Montag, 22. April 2013

Kulturworte: Taschen-Ausstellung in München


Taschen werden häufig zum bloßen Accessoires, ja Anhängsel degradiert, in der frau alle wichtigen Dinge verstaut, die nicht selten überflüssig erscheinen und zur schweren Last werden können. Dabei leistet die Tasche doch so viel mehr: Sie gehört zur Vollendung eines Outfits ebenso dazu wie Kleidung oder Schuhe. Sie kann den ersten Eindruck vernichten oder veredeln. Und welcher Begleiter ist derart geduldig? Er beinhaltet unser halbes Leben, ist immer zur Stelle, verzeiht böse Rempler, einen unsanften Umgang oder Bodenkontakt.




Umso bedeutender ist es, die Geschichte der Tasche aus einer anderen Perspektive zu erzählen und sie auch jenseits von Modemagazinen in den Mittelpunkt zu stellen. Das Bayerische Nationalmuseum schafft dies mit der Ausstellung "Taschen – Eine europäische Kulturgeschichte vom 16. bis zum 21. Jahrhundert": Mit einem Blick fürs Detail, kurzweiligen erklärenden Texten und vielen historischen wie aktuellen Taschenmodellen wird diese Ausstellung für jeden zu einem gelungenen Museumsbesuch.
In der Tasche selbst spiegelt sich der europäische Kultur- und Lebenswandel wider. Den Anfang machte die einfache Beuteltasche, die zum Aufbewahren von Goldmünzen diente und man(n) meist am Gürtel befestigte. So wenig Taschen gegenwärtig bei Männern im Fokus stehen, so sehr waren sie damals ein notwendiger Gebrauchsgegenstand jedes Mannes. Die typische Frauenhandtasche, die wir heute kennen und lieben, entwickelte sich erst aus der Reisetasche. Die Reiseleidenschaft der bürgerlichen Gesellschaft nahm am Ende des 19. Jahrhunderts derart zu, dass man ein adäquates Gepäck benötigte. Henkel, die wir heute wie selbstverständlich benutzen, entstammen dieser praktischen Überlegung, sein Gepäck an jeden gewünschten Ort tragen zu können. Vor dem 18. Jahrhundert schätze man hingegen eine größtmögliche Bewegungsfreiheit der Hände und befestigte Beuteltaschen unter den vielen Schichten des Reifrockes. Die Tasche war nahezu unsichtbar und kam erst wieder durch einen schlichteren Kleidungsstil und weniger Schichten zum Vorschein und wurde für Frau ein wahres Accessoires, das mit Stickereien, Perlen und anderen Verzierungen glänzen durfte.
So nahm die Geschichte ihren Lauf, an deren Ende ein regelrechter Taschenhype entsteht. Was ist die derzeitige It Bag und welche Luxusmarken sind En Vogue? Welche Taschenform soll es sein und wohin wandert die Tasche: in die Hand, über die Schulter, in die Armbeuge oder gar auf den Rücken? Jahrelange Wartezeiten, vier- bis fünfstellige Summen und Prominente als Namensgeber für das neueste Taschenmodell sind dabei schon längst nichts Ungewöhnliches mehr.

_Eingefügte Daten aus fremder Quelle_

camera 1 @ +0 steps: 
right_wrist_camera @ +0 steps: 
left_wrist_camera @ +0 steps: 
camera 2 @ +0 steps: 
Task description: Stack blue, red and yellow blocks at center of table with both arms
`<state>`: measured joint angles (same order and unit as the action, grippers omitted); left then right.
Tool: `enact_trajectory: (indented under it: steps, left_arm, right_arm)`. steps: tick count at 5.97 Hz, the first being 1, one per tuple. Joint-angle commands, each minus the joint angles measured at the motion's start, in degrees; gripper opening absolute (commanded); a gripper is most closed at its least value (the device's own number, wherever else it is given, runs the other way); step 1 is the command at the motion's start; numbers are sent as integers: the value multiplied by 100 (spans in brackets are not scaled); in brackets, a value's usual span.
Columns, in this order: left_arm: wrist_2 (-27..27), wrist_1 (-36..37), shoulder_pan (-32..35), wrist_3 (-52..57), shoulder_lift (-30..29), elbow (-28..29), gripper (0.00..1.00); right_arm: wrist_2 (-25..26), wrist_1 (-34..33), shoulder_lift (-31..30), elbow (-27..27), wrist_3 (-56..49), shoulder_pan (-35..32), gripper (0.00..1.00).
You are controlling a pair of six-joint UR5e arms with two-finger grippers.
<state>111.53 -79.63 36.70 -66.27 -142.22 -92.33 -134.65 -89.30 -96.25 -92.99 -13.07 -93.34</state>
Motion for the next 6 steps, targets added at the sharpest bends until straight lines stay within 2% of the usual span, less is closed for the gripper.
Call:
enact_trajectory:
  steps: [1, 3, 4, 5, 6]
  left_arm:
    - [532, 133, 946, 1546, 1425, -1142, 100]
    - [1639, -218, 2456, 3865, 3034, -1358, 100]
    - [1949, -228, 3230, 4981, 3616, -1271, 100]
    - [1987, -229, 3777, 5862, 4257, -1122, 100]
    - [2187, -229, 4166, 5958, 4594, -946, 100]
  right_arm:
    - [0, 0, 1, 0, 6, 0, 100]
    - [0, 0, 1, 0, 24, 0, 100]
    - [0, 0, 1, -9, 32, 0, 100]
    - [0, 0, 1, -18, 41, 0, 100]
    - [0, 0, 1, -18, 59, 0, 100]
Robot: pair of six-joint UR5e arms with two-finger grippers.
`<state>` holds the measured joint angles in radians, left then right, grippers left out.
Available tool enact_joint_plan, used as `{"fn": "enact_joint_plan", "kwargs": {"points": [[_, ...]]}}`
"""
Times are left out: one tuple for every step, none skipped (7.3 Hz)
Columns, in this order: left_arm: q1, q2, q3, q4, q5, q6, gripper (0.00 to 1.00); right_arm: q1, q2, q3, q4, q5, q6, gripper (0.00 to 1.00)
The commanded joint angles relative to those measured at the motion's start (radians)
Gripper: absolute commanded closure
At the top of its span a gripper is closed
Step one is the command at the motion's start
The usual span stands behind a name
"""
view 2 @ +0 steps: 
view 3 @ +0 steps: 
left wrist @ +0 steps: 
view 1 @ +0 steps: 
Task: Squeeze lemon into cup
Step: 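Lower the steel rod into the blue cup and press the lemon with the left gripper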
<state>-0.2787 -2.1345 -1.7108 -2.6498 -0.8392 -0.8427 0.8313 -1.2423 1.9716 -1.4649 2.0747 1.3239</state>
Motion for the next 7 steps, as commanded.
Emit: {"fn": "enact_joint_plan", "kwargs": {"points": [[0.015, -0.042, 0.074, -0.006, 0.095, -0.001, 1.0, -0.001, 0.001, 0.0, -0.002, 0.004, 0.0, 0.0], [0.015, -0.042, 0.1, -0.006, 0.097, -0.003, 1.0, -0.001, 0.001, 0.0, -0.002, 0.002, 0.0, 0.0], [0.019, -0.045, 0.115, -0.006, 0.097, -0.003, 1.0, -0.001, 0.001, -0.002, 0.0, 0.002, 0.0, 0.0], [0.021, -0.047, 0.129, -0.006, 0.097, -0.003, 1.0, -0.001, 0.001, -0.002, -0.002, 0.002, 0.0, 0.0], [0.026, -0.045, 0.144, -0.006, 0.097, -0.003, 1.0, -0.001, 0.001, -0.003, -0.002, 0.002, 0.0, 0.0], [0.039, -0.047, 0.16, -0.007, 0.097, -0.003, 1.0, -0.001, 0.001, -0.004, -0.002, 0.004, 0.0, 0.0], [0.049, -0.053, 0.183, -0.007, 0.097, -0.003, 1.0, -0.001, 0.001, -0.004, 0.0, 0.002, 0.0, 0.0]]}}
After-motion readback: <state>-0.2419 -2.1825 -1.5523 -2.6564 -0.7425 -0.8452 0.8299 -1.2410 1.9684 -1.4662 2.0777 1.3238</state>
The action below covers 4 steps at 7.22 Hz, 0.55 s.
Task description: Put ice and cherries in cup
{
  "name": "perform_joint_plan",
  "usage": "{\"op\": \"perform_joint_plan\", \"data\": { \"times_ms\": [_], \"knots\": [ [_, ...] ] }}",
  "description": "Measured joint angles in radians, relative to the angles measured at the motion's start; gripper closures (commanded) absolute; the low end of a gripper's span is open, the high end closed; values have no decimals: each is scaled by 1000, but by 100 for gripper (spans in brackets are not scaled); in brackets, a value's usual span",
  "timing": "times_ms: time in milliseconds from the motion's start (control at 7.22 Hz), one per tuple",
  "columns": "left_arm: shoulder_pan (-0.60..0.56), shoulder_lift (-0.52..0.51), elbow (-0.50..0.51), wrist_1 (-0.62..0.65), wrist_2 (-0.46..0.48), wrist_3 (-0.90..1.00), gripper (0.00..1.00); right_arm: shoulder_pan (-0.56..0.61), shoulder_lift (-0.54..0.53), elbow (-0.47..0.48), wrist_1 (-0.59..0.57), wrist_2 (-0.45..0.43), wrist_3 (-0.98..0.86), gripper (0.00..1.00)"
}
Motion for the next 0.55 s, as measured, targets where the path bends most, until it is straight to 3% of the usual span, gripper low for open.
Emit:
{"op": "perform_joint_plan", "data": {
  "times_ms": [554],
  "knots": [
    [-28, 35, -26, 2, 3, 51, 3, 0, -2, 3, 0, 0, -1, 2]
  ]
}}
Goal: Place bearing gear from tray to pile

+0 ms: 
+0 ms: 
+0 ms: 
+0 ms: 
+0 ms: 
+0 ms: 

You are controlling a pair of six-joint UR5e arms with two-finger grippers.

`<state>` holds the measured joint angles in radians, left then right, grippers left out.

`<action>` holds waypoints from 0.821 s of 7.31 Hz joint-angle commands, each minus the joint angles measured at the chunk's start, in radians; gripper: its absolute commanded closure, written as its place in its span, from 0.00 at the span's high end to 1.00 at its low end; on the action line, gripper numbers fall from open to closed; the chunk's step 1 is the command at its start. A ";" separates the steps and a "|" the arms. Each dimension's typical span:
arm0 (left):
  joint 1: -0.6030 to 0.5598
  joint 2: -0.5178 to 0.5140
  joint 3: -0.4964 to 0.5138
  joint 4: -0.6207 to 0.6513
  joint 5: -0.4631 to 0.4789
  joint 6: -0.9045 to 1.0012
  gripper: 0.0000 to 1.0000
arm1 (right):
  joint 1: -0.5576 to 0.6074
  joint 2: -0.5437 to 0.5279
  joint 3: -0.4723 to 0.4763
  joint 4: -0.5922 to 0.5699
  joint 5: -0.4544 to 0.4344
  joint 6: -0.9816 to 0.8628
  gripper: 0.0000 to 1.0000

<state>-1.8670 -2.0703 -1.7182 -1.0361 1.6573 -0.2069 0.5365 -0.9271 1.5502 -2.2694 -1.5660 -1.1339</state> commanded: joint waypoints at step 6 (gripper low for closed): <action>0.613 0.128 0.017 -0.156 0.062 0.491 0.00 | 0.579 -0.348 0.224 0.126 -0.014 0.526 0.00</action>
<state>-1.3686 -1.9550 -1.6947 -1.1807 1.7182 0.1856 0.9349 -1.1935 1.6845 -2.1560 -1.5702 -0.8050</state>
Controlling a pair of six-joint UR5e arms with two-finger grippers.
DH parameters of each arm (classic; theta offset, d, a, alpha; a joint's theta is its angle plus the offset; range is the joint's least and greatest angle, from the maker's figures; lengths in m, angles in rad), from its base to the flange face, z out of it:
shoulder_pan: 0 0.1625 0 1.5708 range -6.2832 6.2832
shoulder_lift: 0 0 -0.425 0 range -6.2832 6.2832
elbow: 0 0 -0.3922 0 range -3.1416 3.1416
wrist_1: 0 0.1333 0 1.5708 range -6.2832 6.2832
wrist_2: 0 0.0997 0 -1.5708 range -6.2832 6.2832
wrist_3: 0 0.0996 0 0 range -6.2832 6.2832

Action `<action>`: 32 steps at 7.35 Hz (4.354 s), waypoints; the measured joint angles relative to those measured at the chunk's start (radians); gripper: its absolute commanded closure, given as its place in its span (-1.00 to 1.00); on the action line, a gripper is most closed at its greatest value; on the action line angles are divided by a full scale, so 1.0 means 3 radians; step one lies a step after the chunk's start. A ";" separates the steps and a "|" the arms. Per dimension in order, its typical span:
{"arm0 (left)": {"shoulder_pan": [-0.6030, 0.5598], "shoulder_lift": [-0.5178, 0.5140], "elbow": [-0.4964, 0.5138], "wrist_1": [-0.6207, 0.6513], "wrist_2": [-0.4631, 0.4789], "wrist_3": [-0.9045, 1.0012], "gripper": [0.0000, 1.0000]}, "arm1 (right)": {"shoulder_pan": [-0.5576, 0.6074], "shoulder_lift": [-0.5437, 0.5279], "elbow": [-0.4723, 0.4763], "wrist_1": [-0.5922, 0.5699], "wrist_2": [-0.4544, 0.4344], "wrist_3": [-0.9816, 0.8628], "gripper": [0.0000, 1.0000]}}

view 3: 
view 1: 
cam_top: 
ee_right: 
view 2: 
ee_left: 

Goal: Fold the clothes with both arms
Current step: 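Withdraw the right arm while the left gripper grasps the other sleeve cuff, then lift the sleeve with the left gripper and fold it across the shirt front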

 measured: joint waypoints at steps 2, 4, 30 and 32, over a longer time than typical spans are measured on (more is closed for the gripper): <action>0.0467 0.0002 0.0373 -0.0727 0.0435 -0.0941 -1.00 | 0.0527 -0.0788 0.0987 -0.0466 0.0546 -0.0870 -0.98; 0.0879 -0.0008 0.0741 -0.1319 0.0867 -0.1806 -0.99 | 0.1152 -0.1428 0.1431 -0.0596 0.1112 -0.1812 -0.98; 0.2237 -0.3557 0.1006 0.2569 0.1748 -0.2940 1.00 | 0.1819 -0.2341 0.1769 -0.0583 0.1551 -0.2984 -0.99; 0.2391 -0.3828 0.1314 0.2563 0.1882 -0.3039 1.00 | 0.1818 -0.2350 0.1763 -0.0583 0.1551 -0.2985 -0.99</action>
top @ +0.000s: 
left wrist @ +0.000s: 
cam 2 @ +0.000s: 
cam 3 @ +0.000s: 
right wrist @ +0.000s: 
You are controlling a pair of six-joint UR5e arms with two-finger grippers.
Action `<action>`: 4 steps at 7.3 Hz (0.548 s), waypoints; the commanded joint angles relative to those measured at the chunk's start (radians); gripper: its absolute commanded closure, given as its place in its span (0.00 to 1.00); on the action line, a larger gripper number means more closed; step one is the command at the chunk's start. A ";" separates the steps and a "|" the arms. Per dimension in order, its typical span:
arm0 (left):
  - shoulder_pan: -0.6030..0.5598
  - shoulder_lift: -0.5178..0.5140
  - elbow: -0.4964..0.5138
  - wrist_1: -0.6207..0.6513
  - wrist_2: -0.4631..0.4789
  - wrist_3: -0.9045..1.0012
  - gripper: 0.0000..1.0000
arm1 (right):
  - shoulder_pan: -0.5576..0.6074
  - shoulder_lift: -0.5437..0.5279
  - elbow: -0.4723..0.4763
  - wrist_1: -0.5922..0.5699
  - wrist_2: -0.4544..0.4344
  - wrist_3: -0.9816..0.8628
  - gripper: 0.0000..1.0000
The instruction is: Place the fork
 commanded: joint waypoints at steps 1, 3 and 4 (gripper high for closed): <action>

Nun habe ich fast schon zu viel verraten und kann euch nur empfehlen, dieser Ausstellung einen Besuch abzustatten und ein wenig von der Leidenschaft mitzunehmen, die Taschen auslösen können. Im Übrigen ärgere ich mich fast ein wenig nach all den Jahren noch nie im Bayerischen Nationalmuseum gewesen zu sein, denn das ist von innen wie außen ein wahres Schmuckstück.